**BRIEF**:
Every line from the first one in the listing down to the line with "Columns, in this" should be restated word for word.

**INFORMATION SHOWN**:

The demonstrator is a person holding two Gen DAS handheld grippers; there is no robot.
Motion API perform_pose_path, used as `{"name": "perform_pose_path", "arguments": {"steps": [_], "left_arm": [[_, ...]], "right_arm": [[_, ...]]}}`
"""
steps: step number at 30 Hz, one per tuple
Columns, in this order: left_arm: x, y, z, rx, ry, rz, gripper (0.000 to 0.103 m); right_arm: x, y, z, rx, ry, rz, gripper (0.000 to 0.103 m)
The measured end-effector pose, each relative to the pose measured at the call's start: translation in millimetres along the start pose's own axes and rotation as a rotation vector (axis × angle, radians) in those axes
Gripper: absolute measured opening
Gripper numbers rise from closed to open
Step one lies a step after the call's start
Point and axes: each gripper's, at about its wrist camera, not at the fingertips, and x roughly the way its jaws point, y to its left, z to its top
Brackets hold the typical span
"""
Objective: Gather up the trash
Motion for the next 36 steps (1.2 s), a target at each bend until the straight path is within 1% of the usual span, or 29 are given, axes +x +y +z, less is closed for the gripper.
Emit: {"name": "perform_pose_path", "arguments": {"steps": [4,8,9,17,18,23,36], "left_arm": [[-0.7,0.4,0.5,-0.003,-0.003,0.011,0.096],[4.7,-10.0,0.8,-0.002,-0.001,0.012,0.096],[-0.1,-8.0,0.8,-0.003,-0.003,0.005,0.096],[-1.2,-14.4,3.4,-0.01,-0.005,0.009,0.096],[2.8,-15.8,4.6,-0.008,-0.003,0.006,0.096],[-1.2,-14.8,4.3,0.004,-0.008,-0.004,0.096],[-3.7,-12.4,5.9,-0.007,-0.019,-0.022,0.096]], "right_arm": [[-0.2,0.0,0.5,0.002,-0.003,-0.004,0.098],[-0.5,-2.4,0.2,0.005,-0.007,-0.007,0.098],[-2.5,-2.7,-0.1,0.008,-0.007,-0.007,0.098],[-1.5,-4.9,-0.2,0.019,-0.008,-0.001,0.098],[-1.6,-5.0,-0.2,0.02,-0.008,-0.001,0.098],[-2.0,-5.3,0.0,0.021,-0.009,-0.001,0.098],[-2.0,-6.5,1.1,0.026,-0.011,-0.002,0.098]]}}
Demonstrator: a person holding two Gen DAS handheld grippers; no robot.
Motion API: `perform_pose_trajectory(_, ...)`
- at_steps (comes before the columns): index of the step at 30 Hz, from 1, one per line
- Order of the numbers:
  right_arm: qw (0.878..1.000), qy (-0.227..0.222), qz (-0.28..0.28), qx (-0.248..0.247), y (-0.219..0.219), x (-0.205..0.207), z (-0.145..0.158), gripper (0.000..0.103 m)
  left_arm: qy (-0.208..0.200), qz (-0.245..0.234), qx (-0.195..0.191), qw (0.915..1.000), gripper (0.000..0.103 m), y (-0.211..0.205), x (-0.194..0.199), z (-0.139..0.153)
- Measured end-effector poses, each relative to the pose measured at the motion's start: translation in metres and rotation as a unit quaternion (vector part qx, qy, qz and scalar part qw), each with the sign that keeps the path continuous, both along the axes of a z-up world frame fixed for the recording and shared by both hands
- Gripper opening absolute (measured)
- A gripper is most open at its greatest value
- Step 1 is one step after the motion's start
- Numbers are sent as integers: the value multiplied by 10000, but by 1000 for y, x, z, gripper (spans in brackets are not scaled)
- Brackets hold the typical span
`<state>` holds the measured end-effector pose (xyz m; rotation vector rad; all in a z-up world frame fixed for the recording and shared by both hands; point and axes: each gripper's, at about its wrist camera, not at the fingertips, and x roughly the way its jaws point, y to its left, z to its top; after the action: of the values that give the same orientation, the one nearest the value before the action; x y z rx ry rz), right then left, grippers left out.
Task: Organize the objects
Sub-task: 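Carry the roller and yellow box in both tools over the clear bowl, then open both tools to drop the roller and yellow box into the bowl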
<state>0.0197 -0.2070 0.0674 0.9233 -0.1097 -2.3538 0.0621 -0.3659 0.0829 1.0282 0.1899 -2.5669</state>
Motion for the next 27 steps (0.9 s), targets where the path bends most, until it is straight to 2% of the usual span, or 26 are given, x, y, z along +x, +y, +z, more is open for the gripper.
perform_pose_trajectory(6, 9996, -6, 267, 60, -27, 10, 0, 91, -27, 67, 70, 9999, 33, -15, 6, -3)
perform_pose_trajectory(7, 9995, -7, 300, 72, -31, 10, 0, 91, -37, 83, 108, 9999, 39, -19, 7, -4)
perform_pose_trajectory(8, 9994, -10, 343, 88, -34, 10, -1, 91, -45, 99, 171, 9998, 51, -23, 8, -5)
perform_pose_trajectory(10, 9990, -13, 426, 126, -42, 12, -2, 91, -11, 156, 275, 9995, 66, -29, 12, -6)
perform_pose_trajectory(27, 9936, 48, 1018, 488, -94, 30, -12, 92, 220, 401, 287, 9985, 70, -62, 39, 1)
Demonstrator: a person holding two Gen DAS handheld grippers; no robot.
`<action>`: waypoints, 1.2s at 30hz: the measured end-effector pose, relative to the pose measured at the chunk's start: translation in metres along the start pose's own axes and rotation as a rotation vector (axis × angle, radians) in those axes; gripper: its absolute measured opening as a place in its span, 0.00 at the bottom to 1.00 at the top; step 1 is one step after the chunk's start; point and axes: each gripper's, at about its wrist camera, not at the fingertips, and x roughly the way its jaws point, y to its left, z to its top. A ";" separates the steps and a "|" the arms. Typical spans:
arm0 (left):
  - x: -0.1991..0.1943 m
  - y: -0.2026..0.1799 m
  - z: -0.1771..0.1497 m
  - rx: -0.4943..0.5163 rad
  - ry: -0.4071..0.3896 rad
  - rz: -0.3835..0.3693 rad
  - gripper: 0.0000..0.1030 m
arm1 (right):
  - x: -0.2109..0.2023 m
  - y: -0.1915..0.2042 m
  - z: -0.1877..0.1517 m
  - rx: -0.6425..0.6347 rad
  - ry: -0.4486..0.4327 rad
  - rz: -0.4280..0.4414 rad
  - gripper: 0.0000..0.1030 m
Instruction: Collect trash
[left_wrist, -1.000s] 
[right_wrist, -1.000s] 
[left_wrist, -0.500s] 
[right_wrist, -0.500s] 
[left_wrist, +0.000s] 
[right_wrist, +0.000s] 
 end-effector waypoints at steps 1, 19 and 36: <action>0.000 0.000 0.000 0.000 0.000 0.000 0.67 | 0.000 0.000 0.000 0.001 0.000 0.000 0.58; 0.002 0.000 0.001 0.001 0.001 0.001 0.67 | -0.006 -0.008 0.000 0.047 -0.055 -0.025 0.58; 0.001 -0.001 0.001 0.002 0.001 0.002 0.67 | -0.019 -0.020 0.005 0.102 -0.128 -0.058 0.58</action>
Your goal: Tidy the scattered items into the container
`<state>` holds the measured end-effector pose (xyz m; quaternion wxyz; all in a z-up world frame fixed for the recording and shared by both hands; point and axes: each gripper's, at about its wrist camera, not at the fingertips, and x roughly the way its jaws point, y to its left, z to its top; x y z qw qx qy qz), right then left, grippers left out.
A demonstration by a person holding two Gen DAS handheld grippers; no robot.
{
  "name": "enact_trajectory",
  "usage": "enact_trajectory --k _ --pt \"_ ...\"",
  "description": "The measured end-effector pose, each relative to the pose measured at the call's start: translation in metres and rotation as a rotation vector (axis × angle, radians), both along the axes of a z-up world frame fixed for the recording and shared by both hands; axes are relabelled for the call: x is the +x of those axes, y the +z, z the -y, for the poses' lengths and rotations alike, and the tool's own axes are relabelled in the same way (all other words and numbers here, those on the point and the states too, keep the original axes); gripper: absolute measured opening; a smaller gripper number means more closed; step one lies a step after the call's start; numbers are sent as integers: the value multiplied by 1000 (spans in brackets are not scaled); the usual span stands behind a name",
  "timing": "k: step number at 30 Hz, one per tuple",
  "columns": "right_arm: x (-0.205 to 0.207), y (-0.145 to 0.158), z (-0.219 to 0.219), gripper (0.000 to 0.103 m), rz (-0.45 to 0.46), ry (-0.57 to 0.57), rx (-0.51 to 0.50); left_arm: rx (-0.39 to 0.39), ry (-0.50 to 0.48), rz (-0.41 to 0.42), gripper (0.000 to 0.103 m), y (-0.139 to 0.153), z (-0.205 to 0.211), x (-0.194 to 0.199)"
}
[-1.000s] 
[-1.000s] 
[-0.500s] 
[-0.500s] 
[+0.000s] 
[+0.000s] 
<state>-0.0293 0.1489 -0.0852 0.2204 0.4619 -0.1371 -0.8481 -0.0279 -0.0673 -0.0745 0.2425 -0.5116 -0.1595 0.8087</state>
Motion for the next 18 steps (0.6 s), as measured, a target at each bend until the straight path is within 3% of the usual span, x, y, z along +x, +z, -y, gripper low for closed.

**WRITTEN RESPONSE**:
The demonstrator is a person holding two Gen DAS handheld grippers; there is no robot.
Motion API perform_pose_path, used as `{"name": "perform_pose_path", "arguments": {"steps": [_], "left_arm": [[_, ...]], "right_arm": [[_, ...]]}}`
"""
steps: step number at 30 Hz, one per tuple
Columns, in this order: left_arm: x, y, z, rx, ry, rz, gripper (0.000 to 0.103 m); right_arm: x, y, z, rx, ry, rz, gripper (0.000 to 0.103 m)

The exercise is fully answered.